● Goal of the exercise
From the data that follows, print exactly the lines starting at the one containing "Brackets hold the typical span" and ending at the one containing "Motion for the"; include both of them and nothing more.

● Data block
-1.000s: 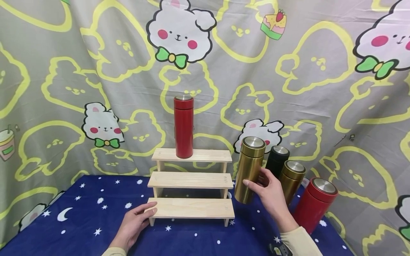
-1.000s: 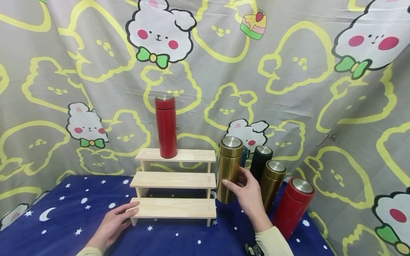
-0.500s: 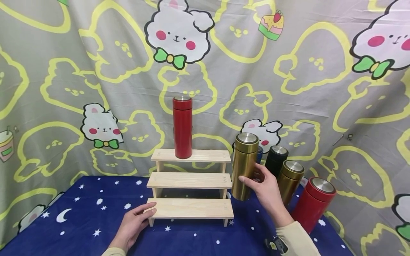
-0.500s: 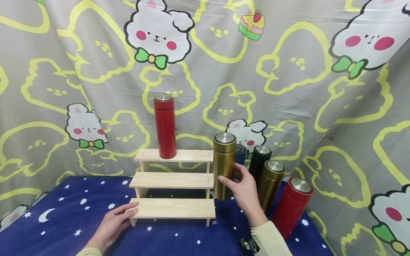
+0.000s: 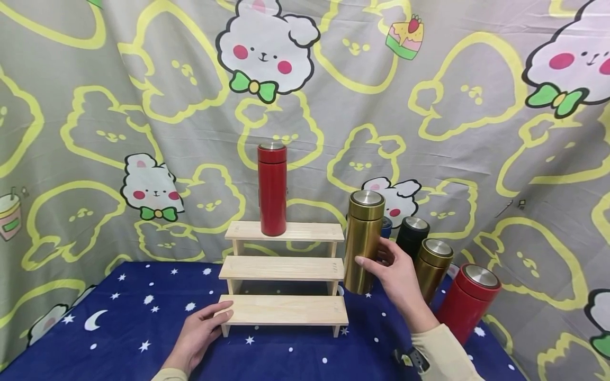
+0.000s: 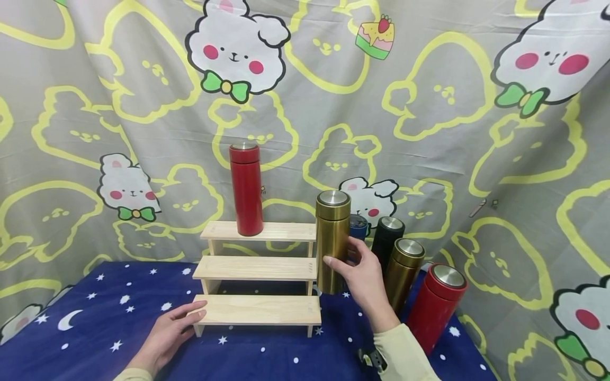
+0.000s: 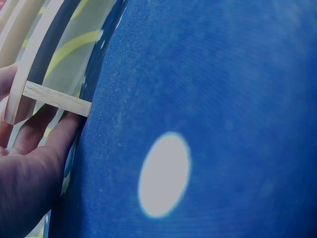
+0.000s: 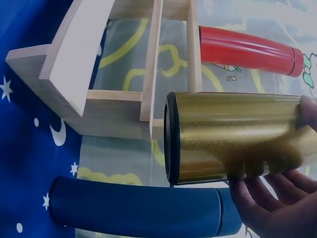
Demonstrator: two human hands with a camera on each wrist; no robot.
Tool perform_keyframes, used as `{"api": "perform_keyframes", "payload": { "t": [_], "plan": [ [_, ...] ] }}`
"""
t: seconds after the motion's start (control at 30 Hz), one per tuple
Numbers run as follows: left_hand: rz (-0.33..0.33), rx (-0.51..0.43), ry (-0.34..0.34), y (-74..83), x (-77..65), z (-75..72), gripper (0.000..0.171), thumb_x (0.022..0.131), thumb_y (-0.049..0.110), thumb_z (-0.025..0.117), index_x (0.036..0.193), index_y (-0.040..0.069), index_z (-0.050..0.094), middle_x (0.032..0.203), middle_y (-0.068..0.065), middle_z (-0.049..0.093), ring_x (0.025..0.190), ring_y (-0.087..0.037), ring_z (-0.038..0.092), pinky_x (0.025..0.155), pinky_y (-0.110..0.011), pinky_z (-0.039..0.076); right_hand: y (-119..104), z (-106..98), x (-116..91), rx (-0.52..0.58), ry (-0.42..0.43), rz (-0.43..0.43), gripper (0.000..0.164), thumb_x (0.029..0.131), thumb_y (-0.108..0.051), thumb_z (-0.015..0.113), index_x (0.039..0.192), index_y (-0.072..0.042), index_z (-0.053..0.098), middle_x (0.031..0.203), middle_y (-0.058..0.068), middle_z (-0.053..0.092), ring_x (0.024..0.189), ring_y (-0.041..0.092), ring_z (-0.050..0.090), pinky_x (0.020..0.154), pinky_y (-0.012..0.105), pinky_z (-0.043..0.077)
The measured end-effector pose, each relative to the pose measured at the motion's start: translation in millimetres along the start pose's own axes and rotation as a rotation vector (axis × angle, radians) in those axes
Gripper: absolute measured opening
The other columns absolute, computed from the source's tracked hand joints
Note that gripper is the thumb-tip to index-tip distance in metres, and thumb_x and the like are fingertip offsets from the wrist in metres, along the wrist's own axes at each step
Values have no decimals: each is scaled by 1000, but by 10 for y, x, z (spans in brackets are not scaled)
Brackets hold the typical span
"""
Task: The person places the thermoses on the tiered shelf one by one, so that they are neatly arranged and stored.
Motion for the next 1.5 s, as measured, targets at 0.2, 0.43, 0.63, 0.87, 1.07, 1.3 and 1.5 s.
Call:
{"api": "perform_keyframes", "payload": {
  "t": [0.2, 0.43, 0.63, 0.87, 1.07, 1.3, 1.5],
  "plan": [
    [-3, -1, 4, -7, 2, 0, 43, 85, 16, 78, 122, -4, 67, 143, -29, 42, 114, -26, 55, 98, -51, 44, -59, -2, 48, 6, 6, -4, 70, 84, -29, 80, 141, -4, 47, 131, 17, 55, 118, 31, 51, 96, 50, 46],
    [2, -9, 0, -10, 8, 1, 43, 86, 16, 78, 122, -4, 67, 143, -29, 43, 112, -24, 56, 98, -50, 45, -118, 6, 111, 13, 8, -11, 72, 83, -28, 81, 141, -3, 46, 132, 17, 54, 121, 30, 49, 99, 49, 44],
    [3, -8, 1, -9, 2, -4, 43, 85, 17, 79, 121, -3, 68, 142, -28, 44, 111, -23, 56, 97, -48, 47, -157, 38, 142, 15, -8, -14, 72, 84, -29, 81, 142, -4, 46, 134, 17, 53, 122, 30, 49, 99, 50, 44],
    [6, -4, 6, -5, -6, -2, 43, 85, 17, 79, 121, -3, 68, 142, -28, 45, 112, -24, 56, 97, -49, 47, -189, 80, 190, 4, -4, -25, 73, 83, -29, 82, 141, -4, 46, 133, 17, 54, 121, 30, 50, 101, 50, 43],
    [2, 5, -2, -14, 5, 1, 46, 83, 21, 81, 120, -3, 68, 142, -29, 44, 114, -27, 55, 97, -50, 46, -221, 103, 222, 8, 2, -45, 71, 83, -28, 82, 140, -4, 48, 131, 16, 56, 120, 30, 51, 100, 49, 43],
    [4, 6, -1, -9, 2, 0, 46, 83, 21, 81, 120, -3, 68, 142, -29, 44, 115, -27, 55, 97, -50, 46, -252, 119, 281, 12, 10, -56, 69, 82, -28, 82, 138, -3, 50, 130, 17, 57, 119, 29, 52, 100, 48, 43],
    [4, 7, -4, 1, 0, -1, 46, 83, 22, 81, 120, -2, 69, 142, -29, 44, 114, -26, 56, 97, -49, 46, -289, 148, 328, 19, 21, -70, 67, 83, -30, 82, 138, -5, 51, 129, 14, 57, 118, 28, 52, 100, 47, 43]
  ]
}}
Point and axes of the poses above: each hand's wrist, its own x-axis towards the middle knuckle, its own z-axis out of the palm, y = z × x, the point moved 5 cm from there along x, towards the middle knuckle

● Solved problem
Brackets hold the typical span
"""
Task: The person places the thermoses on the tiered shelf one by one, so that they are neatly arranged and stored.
Motion for the next 1.5 s, as measured, targets at 0.2, 0.43, 0.63, 0.87, 1.07, 1.3 and 1.5 s.

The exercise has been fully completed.